Fix 300.twolf regression caused by STV
diff mbox series

Message ID alpine.LSU.2.20.1908191409580.32458@zhemvz.fhfr.qr
State New
Headers show
Series
  • Fix 300.twolf regression caused by STV
Related show

Commit Message

Richard Biener Aug. 19, 2019, 12:13 p.m. UTC
Uros noted that STV with !TImode isn't supposed to run before combine.
The following adjusts things accordingly and now the pass runs twice
for TARGET_64BIT.  I've also adjusted another gpr->xmm move to
use (vec_merge (vec_duplicate..)) style rather than using a subreg.
This isn't strictly neccesary to fix the bug though and my previous
needs to do this might have been caused by the pass running too early.

So - with or without this consistency part?
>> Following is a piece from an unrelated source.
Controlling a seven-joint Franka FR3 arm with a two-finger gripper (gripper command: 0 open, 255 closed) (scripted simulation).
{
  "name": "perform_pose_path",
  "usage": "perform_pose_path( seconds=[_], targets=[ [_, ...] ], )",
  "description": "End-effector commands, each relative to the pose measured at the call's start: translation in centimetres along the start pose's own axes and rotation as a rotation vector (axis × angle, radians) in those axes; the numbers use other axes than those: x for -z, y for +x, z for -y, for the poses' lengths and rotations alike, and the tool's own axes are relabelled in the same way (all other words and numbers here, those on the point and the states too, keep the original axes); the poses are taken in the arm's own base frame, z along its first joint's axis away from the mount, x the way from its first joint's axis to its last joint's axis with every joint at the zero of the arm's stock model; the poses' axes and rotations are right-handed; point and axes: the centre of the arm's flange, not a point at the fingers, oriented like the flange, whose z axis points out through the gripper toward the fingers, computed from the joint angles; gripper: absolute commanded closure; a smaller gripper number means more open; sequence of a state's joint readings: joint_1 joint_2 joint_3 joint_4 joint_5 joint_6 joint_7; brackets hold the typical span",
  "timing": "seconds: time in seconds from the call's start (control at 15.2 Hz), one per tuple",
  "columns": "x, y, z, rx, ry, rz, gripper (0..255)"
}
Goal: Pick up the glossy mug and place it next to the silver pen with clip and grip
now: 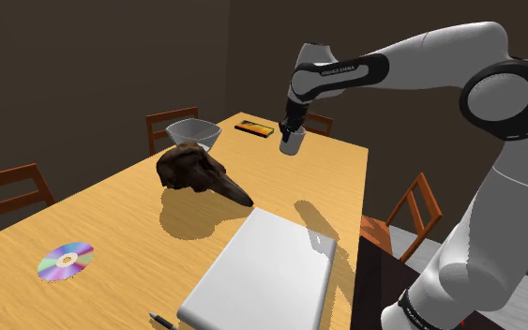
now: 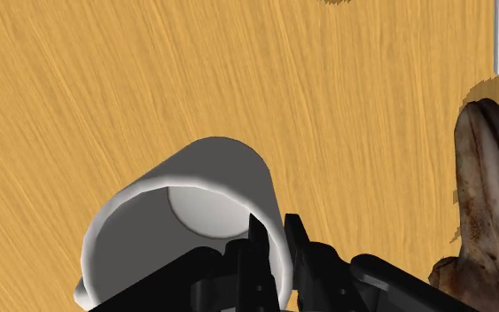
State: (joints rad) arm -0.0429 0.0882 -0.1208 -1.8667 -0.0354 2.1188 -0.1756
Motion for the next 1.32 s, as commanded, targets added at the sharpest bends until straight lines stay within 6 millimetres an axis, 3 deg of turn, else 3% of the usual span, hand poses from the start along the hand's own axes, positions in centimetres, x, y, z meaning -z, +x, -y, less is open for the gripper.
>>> perform_pose_path(
  seconds=[0.0,0.33,1.25],
  targets=[
    [1.2,0.1,0.1,0.000,0.000,0.000,255],
    [3.7,0.5,-0.1,0.000,0.000,0.000,255],
    [5.5,-2.5,18.0,0.000,0.000,0.000,255]
  ],
)
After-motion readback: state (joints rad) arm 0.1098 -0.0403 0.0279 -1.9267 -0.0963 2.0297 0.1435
Bootstrap / regtest running on x86_64-unknown-linux-gnu, OK?

Thanks,
Richard.

2019-08-19  Richard Biener  <rguenther@suse.de>

	PR target/91154
	* config/i386/i386-features.c (general_scalar_chain::convert_op):
	Use (vec_merge (vec_duplicate..)) style vector from scalar move.
	(convert_scalars_to_vector): Add timode_p parameter and use it
	to guard TImode-only operation.
	(pass_stv::gate): Adjust so STV runs twice for TARGET_64BIT.
	(pass_stv::execute): Pass down timode_p.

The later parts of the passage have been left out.